# Task statement
A verbatim copy of the listing is the expected output.

# Supplied information

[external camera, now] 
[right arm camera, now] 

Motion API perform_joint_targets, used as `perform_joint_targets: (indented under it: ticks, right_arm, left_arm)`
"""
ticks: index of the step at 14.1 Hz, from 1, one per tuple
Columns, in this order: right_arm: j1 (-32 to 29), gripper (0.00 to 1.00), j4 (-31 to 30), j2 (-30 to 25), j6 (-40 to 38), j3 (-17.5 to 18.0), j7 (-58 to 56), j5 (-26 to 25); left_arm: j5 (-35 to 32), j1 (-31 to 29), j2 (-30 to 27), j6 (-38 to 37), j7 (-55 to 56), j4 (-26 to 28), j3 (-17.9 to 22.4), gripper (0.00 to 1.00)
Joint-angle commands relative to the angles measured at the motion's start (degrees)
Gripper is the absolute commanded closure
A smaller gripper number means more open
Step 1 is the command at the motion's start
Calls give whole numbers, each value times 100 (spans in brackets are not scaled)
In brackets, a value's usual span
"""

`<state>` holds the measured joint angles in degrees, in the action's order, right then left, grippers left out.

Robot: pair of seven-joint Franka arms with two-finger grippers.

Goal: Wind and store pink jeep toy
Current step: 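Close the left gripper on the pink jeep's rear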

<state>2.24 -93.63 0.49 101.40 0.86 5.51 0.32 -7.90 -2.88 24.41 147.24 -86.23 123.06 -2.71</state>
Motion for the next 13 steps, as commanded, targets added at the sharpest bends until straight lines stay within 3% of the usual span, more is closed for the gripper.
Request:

# Exercise result
[external camera, now] 
[right arm camera, now] 

Motion API perform_joint_targets, used as `perform_joint_targets: (indented under it: ticks, right_arm, left_arm)`
"""
ticks: index of the step at 14.1 Hz, from 1, one per tuple
Columns, in this order: right_arm: j1 (-32 to 29), gripper (0.00 to 1.00), j4 (-31 to 30), j2 (-30 to 25), j6 (-40 to 38), j3 (-17.5 to 18.0), j7 (-58 to 56), j5 (-26 to 25); left_arm: j5 (-35 to 32), j1 (-31 to 29), j2 (-30 to 27), j6 (-38 to 37), j7 (-55 to 56), j4 (-26 to 28), j3 (-17.9 to 22.4), gripper (0.00 to 1.00)
Joint-angle commands relative to the angles measured at the motion's start (degrees)
Gripper is the absolute commanded closure
A smaller gripper number means more open
Step 1 is the command at the motion's start
Calls give whole numbers, each value times 100 (spans in brackets are not scaled)
In brackets, a value's usual span
"""

`<state>` holds the measured joint angles in degrees, in the action's order, right then left, grippers left out.

Robot: pair of seven-joint Franka arms with two-finger grippers.

Goal: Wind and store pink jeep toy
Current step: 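Close the left gripper on the pink jeep's rear
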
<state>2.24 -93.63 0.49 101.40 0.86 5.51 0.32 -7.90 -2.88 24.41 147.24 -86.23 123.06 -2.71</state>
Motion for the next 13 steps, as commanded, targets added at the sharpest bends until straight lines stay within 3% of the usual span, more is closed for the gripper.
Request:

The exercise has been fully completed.